Every year about 400,000 Americans tear their ACL ligament and for the past several decades there's pretty much only one way to fix the injury - if at all - reconstruction surgery. As our Health Reporter Erin Billups explains one New York City doctor has pioneered a new approach with extremely promising results.
The way Erika Larose is hopping you wouldn't think that just three months ago she had surgery to repair tears to her ACL and MCL ligaments in her knee.
"After about, I'd say a month I was jogging and I was cycling," she recalls.
Normally would take about four to six months after an ACL reconstruction surgery to be able to jog and cycle, but Larose didn't have the traditional surgery.
After the avid skier injured her knee during a day of runs on a Colorado mountain - her orthopedist father got her an appointment with Dr. Gregory Difelice a sports traumatology and joint reconstruction surgeon at the Hospital for Special Surgery.
He confirmed her ACL was torn off the bone, but it was still intact.
"The current practice is to take the entire ligament, take it out of the knee and replace it with a piece of dead tissue from your patella tendon or your hamstring tendon," explains Difelice.
Instead, what DiFelice did was simply reattach the ligament to the bone using minimally invasive techniques.
He stumbled upon the method while treating severe knee injuries at Jacobi Medical Center - a solution for patients there that didn't have the time and resources to properly rehabilitate their injuries.
"What I'm saying is let's try and repair the tears that have a fighting chance to heal and then use the big surgery for the ones that don't," says Difelice.
In an initial study published in the Journal of Arthroscopic and Related Surgery DiFelice shows that 10 out of 11 of his patients with the same ACL tear as Larose, had similar if not better, outcomes compared with traditional reconstruction surgery.

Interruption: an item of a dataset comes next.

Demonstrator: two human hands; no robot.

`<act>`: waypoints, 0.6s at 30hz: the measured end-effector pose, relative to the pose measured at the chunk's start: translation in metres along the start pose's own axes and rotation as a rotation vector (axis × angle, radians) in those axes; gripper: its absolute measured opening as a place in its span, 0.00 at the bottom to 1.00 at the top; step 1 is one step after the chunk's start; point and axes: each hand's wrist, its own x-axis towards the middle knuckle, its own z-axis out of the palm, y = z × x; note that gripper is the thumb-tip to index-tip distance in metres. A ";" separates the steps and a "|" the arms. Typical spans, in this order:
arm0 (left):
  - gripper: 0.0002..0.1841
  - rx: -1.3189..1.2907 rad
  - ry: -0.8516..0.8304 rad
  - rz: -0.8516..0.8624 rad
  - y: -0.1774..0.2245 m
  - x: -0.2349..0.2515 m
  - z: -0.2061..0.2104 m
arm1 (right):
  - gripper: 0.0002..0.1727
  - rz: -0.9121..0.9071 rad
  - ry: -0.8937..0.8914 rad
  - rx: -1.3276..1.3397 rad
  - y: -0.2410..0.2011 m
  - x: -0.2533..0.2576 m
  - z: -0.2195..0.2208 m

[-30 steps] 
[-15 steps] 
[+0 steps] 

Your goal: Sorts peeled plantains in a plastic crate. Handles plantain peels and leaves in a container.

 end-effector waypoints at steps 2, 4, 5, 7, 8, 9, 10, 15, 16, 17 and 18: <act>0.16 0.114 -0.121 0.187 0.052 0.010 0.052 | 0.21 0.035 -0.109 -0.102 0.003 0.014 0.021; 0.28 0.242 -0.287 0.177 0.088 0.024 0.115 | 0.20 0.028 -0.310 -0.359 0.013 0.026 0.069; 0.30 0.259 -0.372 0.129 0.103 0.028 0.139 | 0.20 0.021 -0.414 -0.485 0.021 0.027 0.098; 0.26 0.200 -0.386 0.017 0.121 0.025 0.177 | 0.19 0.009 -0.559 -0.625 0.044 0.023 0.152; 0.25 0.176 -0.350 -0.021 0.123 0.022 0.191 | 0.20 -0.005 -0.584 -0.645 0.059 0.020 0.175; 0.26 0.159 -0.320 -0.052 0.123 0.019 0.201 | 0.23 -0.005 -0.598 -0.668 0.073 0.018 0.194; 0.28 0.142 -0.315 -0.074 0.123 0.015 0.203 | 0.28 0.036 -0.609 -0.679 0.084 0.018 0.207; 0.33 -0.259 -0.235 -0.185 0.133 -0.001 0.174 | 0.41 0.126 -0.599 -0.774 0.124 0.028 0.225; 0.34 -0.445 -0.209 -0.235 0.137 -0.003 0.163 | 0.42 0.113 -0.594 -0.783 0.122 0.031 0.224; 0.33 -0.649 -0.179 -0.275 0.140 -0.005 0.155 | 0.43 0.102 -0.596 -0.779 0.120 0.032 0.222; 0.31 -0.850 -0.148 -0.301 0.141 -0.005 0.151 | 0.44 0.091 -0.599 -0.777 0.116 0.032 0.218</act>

He's since performed some type of knee repair on more than 60 patients with a 90 percent success rate.
"They recover in a fraction of the time. You keep all your native tissue, so you've got good blood supply to heal things and you keep all the nerve endings that are in that ligament," notes Difelice.
"It's encouraging more than anything. I only really struggled for maybe a week and then after that my quality of life was basically back to normal," says Larosa.